◆ MATERIAL PROVIDED

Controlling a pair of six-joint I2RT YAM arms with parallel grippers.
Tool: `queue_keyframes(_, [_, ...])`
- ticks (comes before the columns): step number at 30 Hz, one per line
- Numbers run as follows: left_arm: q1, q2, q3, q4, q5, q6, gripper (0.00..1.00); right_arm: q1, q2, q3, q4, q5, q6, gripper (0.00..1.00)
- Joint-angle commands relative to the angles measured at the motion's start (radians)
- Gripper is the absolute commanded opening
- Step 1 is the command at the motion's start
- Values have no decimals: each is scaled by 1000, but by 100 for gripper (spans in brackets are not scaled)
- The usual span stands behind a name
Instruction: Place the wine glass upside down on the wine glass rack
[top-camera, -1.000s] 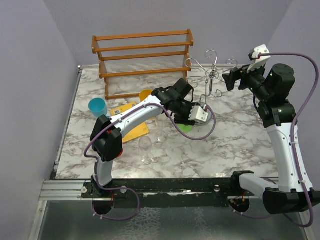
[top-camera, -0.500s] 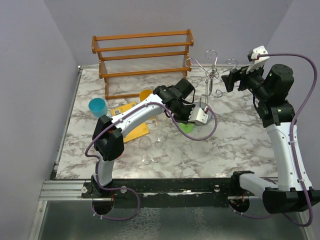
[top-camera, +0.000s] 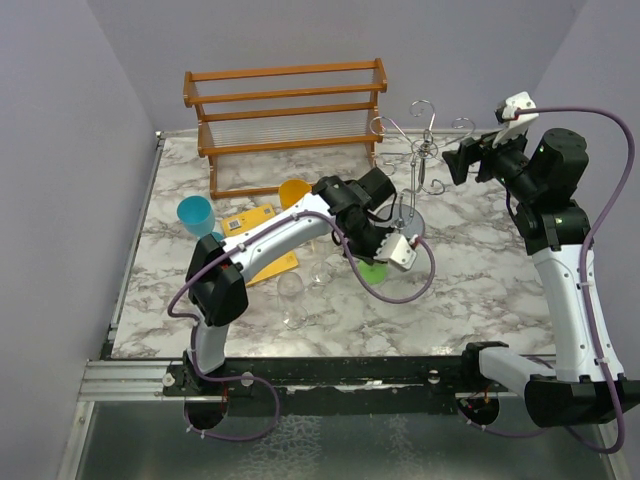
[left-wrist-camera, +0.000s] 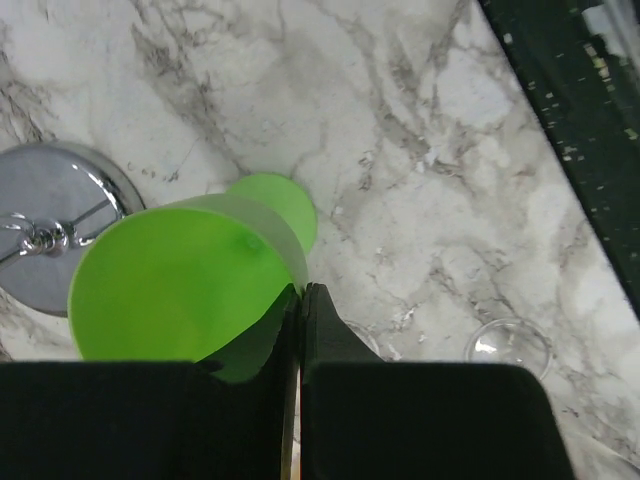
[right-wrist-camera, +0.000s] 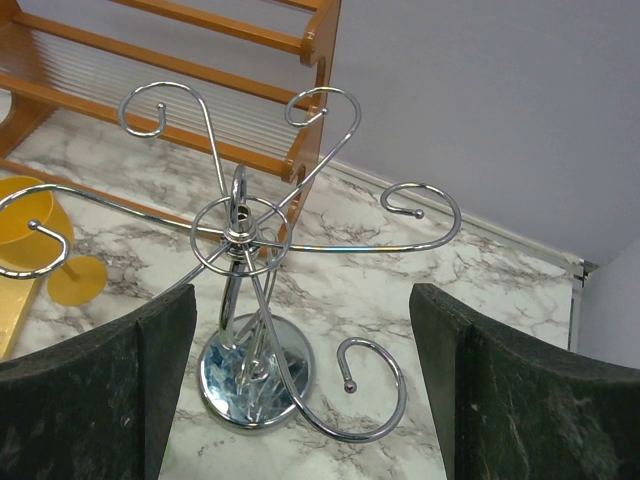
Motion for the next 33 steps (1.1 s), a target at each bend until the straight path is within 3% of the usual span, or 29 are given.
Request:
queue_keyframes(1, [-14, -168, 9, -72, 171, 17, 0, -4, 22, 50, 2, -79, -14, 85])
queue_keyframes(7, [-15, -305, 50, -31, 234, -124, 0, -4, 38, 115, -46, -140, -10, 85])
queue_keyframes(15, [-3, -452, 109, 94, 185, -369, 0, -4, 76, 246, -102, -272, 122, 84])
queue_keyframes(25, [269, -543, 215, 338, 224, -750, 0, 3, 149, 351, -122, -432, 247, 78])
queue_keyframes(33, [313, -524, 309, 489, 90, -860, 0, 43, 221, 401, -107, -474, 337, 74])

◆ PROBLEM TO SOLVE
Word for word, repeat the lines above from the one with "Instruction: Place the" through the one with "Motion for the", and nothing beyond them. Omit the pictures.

◆ ANSWER BOX
Instruction: Place the wine glass upside down on the wine glass rack
[top-camera, -1.000s] 
[top-camera, -0.500s] 
[top-camera, +0.000s] 
[left-wrist-camera, +0.000s] 
[right-wrist-camera, +0.000s] 
Motion for the next 33 steps (1.1 s), a target at each bend until the straight path is within 3% of the usual span, or 29 are given.

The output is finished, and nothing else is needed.